### Data excerpt
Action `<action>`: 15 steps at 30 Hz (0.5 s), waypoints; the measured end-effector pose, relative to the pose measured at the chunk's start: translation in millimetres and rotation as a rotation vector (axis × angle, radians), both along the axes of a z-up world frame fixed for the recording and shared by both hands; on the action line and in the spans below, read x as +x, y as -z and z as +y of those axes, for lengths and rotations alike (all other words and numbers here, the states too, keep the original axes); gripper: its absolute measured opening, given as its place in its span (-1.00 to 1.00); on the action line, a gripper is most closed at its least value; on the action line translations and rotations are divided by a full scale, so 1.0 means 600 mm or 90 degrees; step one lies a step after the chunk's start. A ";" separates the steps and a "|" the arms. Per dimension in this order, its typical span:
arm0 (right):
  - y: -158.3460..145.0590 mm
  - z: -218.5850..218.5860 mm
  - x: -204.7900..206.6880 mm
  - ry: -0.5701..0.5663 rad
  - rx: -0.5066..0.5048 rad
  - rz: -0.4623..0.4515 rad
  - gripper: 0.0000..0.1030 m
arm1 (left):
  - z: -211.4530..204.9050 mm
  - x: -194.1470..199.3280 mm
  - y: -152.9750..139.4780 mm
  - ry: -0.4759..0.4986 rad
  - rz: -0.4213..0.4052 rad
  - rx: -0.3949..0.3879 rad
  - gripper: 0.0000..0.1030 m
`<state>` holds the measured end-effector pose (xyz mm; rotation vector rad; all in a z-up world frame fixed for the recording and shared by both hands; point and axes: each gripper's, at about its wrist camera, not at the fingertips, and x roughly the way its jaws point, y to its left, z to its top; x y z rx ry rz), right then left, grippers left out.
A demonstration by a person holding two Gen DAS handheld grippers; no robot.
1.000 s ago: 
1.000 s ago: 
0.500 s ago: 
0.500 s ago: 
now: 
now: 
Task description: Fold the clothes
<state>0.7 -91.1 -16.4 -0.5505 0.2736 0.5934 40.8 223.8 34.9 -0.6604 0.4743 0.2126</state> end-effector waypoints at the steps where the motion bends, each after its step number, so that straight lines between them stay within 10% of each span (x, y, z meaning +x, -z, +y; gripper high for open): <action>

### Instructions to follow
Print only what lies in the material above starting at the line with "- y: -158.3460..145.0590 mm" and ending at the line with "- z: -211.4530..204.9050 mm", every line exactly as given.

### Solution to this problem
  - y: -158.3460..145.0590 mm
  - z: -218.5850..218.5860 mm
  - x: -204.7900..206.6880 mm
  - ry: -0.5701..0.5663 rad
  - rx: -0.5066..0.5048 rad
  - rz: -0.4623..0.4515 rad
  - gripper: 0.0000..0.1030 m
arm1 (left):
  - z: -211.4530..204.9050 mm

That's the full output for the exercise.